> [About this exercise] Instruction for the data below: set down exactly the lines from the line with "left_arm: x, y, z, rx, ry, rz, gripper" to the line with "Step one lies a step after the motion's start", inclusive, and no others.

> [Exercise data]
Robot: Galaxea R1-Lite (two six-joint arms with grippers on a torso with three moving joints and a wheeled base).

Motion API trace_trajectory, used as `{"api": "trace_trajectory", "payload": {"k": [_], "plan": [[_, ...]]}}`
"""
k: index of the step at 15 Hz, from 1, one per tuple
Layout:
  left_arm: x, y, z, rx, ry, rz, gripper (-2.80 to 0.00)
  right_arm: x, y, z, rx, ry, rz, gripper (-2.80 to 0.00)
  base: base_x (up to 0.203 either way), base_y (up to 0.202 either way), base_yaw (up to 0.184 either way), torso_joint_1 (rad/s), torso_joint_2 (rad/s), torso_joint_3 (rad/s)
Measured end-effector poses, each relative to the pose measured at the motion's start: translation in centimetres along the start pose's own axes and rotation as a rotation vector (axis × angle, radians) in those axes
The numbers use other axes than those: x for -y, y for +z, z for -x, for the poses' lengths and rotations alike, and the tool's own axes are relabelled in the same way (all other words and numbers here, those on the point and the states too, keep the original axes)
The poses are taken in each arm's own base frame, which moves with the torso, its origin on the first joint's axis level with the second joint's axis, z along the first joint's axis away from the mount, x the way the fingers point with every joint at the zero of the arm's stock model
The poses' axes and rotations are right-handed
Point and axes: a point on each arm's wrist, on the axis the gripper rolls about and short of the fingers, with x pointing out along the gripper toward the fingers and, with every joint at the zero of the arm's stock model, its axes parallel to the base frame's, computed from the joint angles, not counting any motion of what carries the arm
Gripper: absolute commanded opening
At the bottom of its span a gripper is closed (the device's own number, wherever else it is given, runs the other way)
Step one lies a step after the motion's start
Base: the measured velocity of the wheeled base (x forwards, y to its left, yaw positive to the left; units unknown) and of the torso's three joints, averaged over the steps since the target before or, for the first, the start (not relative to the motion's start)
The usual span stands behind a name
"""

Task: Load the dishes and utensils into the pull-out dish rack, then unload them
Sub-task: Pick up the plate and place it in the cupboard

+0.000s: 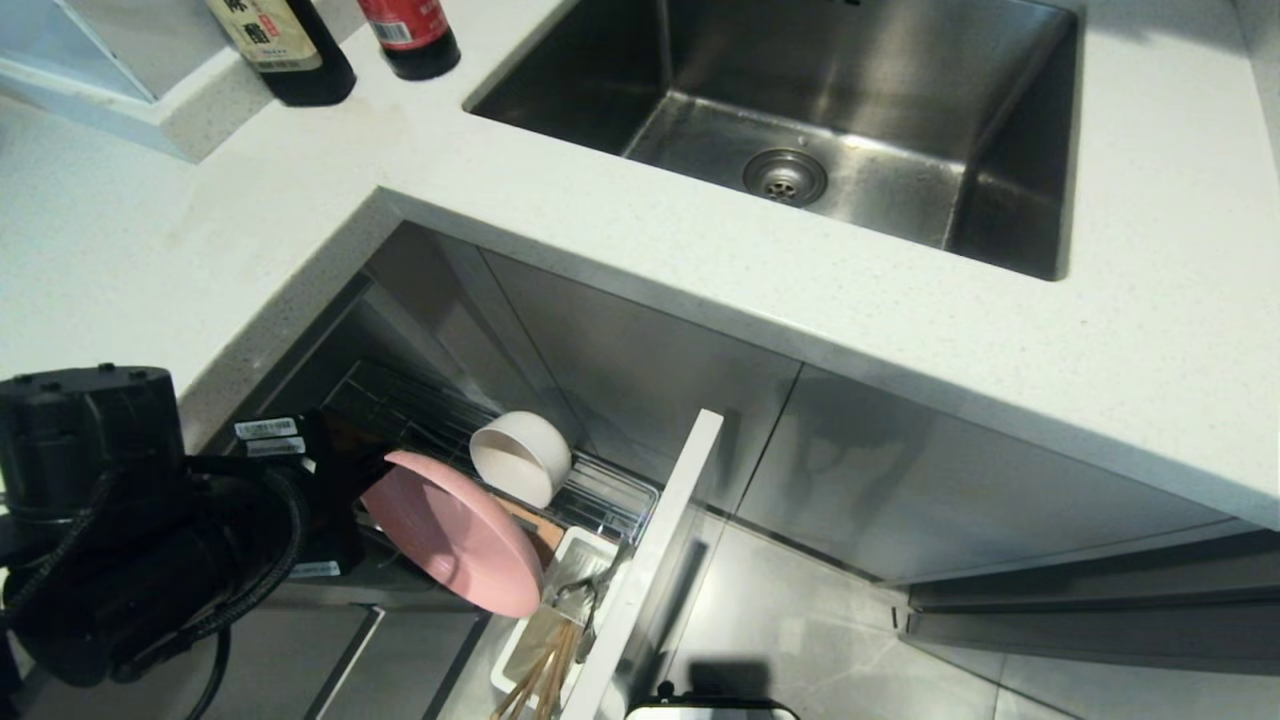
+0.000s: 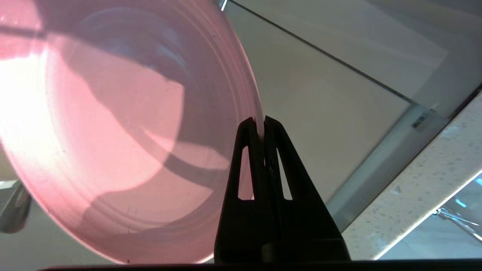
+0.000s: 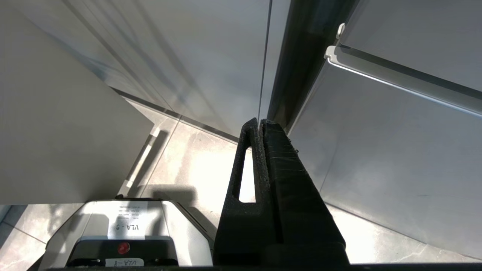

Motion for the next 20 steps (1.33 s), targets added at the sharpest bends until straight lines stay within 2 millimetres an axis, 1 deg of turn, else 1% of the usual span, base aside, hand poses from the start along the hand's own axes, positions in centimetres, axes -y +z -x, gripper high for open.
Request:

> [Answer box]
  left_arm: x, y, z, rx, ry, rz, gripper (-2.80 to 0.00)
  right_arm: x, y, z, rx, ry, rz, gripper (-2.80 to 0.00)
  base: base_x (up to 0.203 either way), base_y (up to 0.202 either way), base_yaw (up to 0.184 either way), torso_joint_1 (rad/s), torso_joint_2 (rad/s), torso_joint_3 (rad/s)
Measured end-effector poses, each relative to the pose measured at the motion's start: translation in centimetres along the start pose's own axes and rotation as a rotation vector (axis × angle, radians) in those axes
The numbers use other axes than those: x for -y, y for +z, z for -x, for the poses' lengths and rotations alike, and the tool's own axes are relabelled in the same way (all other words and numbers here, those on the point and the states too, keep the original axes)
The poses are taken in each arm's own base frame, which moves with the torso, its origin on the first joint's axis level with the second joint's axis, z along the first joint's axis away from the mount, x the way the fingers point with every joint at the zero of the arm's stock model
The poses' axes and rotations are right-handed
Point and axes: a point on each arm's wrist, on the axis the gripper rolls about and short of the fingers, with x pointing out along the gripper toward the fingers and, with every joint at the zero of the arm's stock model, its axes parallel to the base frame's, computed from the joint angles, not counting any motion of what carries the arm
Gripper: absolute commanded opening
At the bottom of its span a gripper is closed (the device's own number, wherever else it is given, runs the other way)
Step one lies a step after the motion's start

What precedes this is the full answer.